%%

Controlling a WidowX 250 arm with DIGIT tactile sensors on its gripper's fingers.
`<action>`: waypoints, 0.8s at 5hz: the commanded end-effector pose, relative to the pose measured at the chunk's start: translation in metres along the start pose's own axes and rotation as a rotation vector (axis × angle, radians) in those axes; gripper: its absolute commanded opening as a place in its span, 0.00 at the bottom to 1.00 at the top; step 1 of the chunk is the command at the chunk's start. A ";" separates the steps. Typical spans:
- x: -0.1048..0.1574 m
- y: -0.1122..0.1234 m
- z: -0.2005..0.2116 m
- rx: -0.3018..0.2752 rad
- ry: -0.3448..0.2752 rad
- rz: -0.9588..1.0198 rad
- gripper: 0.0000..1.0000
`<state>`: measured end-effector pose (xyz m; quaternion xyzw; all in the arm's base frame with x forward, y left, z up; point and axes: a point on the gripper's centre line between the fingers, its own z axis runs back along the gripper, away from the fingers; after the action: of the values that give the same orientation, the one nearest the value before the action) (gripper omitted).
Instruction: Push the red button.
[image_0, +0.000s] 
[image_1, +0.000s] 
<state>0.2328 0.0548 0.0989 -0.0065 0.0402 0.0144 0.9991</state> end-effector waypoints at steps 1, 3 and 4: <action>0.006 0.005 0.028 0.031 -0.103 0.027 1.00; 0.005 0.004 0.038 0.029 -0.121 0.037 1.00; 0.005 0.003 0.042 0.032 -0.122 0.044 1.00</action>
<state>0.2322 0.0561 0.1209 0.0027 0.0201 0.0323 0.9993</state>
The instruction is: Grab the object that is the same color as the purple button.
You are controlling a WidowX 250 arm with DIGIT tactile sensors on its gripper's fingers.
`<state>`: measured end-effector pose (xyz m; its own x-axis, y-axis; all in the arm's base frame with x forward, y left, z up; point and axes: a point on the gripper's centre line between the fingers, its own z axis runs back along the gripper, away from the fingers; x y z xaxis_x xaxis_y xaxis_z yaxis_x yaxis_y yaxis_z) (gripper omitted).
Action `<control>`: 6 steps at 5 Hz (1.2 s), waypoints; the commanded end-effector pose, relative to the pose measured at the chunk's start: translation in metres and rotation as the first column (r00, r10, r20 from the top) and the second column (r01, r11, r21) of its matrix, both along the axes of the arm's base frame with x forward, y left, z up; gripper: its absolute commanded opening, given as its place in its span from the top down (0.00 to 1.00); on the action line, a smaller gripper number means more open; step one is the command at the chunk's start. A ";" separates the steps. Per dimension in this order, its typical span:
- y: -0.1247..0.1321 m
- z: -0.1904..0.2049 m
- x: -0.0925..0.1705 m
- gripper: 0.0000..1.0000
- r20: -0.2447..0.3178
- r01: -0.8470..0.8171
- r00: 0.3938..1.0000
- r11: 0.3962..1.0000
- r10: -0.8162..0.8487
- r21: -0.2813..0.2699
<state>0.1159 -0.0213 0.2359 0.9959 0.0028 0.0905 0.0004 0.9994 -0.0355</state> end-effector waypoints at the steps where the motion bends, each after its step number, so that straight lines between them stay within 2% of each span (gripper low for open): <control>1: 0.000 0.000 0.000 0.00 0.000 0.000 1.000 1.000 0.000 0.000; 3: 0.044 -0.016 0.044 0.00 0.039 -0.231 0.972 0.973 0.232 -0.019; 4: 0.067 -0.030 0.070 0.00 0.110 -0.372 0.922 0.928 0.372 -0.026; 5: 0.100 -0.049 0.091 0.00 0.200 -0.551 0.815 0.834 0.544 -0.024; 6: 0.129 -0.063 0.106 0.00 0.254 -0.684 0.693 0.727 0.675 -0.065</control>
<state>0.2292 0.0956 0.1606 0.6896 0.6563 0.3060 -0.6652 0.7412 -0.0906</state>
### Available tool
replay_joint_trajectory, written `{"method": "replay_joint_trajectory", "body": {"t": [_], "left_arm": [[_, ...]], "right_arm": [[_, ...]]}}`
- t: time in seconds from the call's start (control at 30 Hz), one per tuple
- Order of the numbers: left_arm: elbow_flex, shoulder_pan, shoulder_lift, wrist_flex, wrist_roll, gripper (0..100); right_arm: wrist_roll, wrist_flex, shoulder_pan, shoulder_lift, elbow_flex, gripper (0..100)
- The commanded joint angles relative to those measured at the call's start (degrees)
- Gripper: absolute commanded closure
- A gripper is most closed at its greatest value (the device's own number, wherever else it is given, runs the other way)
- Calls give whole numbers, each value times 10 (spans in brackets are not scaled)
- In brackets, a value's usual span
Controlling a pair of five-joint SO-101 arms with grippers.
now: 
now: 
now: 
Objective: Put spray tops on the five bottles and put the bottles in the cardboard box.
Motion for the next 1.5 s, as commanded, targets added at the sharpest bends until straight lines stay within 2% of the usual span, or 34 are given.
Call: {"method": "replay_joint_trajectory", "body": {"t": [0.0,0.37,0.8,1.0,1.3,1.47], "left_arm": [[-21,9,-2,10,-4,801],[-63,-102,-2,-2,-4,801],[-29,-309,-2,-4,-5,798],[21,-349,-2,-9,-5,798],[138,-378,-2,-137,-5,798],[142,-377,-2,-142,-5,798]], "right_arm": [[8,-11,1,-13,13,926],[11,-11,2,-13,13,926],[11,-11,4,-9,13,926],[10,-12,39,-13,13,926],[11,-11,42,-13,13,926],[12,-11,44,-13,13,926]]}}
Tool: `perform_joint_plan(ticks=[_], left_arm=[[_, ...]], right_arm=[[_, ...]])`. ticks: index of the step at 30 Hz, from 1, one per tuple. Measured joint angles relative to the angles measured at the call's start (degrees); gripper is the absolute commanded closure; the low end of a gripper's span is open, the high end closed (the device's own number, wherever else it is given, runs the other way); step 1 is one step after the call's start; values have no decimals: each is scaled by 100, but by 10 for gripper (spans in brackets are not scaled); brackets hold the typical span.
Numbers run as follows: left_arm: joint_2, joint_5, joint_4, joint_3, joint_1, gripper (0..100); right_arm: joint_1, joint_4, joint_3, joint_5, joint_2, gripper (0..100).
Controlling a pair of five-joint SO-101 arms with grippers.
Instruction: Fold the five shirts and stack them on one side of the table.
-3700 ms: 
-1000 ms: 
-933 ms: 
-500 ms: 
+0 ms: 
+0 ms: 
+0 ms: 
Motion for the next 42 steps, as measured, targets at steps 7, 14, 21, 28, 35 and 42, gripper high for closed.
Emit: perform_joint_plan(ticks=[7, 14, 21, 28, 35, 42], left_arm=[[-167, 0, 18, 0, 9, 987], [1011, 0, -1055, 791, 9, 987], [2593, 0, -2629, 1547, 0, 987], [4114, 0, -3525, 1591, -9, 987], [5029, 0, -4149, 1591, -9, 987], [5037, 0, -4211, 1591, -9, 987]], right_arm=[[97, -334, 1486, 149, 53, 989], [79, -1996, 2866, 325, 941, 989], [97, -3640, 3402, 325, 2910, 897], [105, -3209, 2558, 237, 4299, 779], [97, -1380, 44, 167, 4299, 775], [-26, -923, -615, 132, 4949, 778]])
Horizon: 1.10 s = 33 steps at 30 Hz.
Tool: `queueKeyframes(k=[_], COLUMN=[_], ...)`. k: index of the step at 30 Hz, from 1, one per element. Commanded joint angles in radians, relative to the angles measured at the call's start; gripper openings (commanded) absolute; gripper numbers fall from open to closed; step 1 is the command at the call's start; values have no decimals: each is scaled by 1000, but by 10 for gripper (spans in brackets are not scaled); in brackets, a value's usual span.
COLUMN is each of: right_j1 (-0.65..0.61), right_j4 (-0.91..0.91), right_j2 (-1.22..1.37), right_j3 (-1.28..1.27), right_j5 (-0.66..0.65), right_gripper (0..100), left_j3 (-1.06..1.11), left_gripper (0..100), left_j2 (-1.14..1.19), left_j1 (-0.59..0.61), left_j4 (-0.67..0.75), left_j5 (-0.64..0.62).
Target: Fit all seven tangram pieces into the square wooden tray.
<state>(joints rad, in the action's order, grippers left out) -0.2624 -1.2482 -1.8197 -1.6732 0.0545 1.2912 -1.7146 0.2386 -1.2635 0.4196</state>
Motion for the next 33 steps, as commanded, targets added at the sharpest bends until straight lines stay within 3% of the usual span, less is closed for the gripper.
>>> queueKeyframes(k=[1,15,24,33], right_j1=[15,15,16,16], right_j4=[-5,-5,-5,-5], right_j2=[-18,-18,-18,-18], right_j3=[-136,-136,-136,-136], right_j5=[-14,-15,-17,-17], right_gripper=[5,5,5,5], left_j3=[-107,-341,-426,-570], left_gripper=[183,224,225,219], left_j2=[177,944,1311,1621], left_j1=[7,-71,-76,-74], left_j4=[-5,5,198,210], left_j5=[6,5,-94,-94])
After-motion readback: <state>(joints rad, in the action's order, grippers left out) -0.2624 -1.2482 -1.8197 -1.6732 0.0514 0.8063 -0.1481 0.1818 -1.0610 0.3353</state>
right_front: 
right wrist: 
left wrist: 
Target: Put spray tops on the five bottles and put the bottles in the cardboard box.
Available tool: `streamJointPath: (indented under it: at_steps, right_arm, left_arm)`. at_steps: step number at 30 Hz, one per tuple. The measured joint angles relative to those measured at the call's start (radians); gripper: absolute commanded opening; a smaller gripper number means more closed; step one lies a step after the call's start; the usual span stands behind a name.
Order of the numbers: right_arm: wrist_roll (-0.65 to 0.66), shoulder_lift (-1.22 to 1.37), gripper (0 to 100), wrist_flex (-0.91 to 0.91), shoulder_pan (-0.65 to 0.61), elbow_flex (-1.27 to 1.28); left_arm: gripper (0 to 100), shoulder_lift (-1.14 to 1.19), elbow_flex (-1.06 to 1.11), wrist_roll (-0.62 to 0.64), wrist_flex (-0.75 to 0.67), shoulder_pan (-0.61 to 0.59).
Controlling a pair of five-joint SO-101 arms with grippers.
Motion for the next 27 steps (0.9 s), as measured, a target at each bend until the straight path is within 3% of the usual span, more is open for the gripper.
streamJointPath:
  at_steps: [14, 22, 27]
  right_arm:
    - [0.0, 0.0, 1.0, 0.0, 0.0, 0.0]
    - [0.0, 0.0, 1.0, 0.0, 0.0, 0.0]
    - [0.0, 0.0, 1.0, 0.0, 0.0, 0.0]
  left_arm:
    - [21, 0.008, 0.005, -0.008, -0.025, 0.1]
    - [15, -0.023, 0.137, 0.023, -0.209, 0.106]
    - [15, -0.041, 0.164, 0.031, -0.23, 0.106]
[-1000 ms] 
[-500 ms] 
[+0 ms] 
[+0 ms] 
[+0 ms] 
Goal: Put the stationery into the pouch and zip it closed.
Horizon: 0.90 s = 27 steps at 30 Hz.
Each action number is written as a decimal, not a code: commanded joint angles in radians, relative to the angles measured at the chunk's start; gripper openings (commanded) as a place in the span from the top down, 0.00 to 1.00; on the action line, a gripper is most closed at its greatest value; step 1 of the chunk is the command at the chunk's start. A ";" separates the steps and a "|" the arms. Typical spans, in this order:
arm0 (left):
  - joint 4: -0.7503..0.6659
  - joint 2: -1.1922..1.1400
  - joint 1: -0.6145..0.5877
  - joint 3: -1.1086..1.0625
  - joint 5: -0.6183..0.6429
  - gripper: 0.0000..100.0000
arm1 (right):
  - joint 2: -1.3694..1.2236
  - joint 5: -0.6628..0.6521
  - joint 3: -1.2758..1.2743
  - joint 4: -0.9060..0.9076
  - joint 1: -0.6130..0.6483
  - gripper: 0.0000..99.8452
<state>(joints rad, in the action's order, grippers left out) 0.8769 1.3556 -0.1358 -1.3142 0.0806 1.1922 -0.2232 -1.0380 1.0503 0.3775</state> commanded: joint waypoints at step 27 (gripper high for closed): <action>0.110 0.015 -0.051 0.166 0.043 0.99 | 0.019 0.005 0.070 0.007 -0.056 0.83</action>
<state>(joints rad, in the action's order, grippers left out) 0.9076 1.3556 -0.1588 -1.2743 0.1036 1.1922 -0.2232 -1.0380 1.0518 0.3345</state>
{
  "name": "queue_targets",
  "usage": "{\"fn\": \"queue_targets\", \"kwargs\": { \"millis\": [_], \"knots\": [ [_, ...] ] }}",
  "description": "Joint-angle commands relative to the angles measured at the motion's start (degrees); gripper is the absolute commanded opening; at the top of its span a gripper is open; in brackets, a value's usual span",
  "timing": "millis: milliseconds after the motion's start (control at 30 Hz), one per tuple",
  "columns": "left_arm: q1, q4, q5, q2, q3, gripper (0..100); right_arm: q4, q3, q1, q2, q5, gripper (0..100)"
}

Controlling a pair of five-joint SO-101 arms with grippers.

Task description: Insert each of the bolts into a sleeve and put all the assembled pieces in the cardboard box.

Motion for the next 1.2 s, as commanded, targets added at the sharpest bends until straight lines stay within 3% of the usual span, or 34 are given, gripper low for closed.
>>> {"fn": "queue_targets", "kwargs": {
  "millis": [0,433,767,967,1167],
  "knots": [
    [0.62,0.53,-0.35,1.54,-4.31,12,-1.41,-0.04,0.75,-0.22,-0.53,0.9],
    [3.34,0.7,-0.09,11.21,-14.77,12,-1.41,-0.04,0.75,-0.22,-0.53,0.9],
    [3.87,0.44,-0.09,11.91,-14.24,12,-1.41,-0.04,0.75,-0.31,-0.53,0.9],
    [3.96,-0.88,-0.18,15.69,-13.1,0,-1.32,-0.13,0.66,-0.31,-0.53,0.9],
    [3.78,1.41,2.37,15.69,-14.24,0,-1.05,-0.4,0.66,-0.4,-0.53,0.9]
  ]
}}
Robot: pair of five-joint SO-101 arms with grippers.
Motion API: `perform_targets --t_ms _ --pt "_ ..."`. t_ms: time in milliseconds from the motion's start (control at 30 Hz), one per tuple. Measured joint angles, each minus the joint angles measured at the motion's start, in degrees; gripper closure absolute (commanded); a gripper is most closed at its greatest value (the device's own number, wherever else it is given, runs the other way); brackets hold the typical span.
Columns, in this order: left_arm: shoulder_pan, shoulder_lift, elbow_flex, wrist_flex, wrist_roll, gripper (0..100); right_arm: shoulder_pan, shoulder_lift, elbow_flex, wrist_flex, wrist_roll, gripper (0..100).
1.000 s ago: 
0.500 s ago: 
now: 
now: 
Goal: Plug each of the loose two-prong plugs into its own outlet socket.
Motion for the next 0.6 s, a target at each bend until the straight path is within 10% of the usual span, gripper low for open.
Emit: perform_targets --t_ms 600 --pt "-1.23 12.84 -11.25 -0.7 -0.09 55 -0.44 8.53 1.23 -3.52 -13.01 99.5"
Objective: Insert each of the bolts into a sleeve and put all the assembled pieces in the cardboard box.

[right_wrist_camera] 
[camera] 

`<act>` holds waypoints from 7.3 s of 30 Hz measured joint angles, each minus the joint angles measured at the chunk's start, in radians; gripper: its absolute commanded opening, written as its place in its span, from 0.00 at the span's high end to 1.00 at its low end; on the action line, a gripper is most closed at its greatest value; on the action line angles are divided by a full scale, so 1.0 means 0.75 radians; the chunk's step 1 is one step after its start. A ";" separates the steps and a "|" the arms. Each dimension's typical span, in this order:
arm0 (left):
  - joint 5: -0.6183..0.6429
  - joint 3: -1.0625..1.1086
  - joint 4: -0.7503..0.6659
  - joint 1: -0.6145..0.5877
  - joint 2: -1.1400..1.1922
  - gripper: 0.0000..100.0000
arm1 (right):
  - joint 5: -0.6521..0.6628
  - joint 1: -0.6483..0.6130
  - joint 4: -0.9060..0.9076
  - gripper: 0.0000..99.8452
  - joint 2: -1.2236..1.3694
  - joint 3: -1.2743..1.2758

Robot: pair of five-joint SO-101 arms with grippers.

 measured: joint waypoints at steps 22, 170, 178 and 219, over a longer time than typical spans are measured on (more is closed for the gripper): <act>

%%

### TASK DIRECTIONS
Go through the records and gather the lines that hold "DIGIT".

### ANSWER
Controlling a WidowX 250 arm with DIGIT tactile sensors on its gripper's fingers.
You are controlling a WidowX 250 arm with DIGIT tactile sensors on its gripper's fingers.

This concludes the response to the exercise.